How to complete this task:
Keeping each line intact, print the whole listing.

"""

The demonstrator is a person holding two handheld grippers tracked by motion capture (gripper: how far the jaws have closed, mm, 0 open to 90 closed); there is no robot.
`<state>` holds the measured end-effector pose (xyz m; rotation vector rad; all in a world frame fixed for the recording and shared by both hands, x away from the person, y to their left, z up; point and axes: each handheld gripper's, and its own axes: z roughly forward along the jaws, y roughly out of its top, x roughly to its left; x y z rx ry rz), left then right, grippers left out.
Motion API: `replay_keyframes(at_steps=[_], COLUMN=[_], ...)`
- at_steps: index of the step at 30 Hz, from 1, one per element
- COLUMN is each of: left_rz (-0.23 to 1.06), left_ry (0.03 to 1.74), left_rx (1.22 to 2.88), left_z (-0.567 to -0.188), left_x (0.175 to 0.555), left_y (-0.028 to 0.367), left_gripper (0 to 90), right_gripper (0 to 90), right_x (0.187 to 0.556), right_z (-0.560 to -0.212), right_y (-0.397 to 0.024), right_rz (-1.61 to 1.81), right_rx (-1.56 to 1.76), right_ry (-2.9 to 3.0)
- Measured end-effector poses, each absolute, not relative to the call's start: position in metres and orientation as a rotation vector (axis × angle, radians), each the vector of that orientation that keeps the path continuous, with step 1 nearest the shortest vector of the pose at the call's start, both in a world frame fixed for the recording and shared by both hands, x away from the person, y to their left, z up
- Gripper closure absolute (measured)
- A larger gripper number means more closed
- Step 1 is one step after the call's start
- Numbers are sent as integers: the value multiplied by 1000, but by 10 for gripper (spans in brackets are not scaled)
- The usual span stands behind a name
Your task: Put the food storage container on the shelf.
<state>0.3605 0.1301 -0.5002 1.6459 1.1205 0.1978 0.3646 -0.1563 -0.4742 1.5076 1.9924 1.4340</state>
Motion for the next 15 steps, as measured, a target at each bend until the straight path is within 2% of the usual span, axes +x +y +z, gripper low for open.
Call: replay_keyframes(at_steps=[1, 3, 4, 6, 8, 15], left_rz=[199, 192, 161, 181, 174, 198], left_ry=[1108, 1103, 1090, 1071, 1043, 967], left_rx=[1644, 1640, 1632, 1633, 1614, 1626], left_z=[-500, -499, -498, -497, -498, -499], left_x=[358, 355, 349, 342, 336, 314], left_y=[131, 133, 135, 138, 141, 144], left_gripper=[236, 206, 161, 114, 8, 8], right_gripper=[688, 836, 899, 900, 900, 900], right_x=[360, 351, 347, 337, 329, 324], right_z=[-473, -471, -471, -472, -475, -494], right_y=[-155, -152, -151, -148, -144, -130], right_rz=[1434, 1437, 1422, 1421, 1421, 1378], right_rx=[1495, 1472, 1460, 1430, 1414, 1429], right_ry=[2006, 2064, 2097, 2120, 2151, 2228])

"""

Written answer:
The demonstrator is a person holding two handheld grippers tracked by motion capture (gripper: how far the jaws have closed, mm, 0 open to 90 closed); there is no robot.
`<state>` holds the measured end-effector pose (xyz m; rotation vector rad; all in a world frame fixed for the recording and shared by both hands, x away from the person, y to their left, z up; point and axes: each handheld gripper's, and its own axes: z roughly forward along the jaws, y roughly out of its top, x roughly to its left; x y z rx ry rz), left then right, grippers left out.
Motion API: `replay_keyframes(at_steps=[_], COLUMN=[_], ...)`
- at_steps: index of the step at 30 Hz, from 1, one per element
- COLUMN is each of: left_rz (-0.23 to 1.06), left_ry (0.03 to 1.74), left_rx (1.22 to 2.88), left_z (-0.567 to -0.188), left_x (0.175 to 0.555), left_y (-0.028 to 0.367), left_gripper (0 to 90), right_gripper (0 to 90), right_x (0.187 to 0.556), right_z (-0.560 to -0.212), right_y (-0.397 to 0.024), right_rz (-1.61 to 1.81), right_rx (-1.56 to 1.76), right_ry (-2.9 to 3.0)
- Measured end-effector poses, each absolute, not relative to the call's start: position in metres and orientation as a rotation vector (axis × angle, radians), each the vector of that orientation that keeps the path continuous, with step 1 nearest the shortest vector of the pose at the call's start, both in a world frame fixed for the recording and shared by both hands, x away from the person, y to their left, z up
- Gripper closure absolute (measured)
- A larger gripper number means more closed
- Step 1 is one step after the call's start
- Numbers are sent as integers: the value multiplied by 1000, but by 10 for gripper (spans in brackets are not scaled)
- The usual span stands behind a name
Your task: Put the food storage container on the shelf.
<state>0.3605 0.1301 -0.5002 1.6459 1.1205 0.1978 0.3646 -0.1563 -0.4742 1.5076 1.9924 1.4340</state>
Motion for the next 15 steps, as measured, a target at each bend until the straight path is within 2% of the usual span, axes +x +y +z, gripper low for open.
Call: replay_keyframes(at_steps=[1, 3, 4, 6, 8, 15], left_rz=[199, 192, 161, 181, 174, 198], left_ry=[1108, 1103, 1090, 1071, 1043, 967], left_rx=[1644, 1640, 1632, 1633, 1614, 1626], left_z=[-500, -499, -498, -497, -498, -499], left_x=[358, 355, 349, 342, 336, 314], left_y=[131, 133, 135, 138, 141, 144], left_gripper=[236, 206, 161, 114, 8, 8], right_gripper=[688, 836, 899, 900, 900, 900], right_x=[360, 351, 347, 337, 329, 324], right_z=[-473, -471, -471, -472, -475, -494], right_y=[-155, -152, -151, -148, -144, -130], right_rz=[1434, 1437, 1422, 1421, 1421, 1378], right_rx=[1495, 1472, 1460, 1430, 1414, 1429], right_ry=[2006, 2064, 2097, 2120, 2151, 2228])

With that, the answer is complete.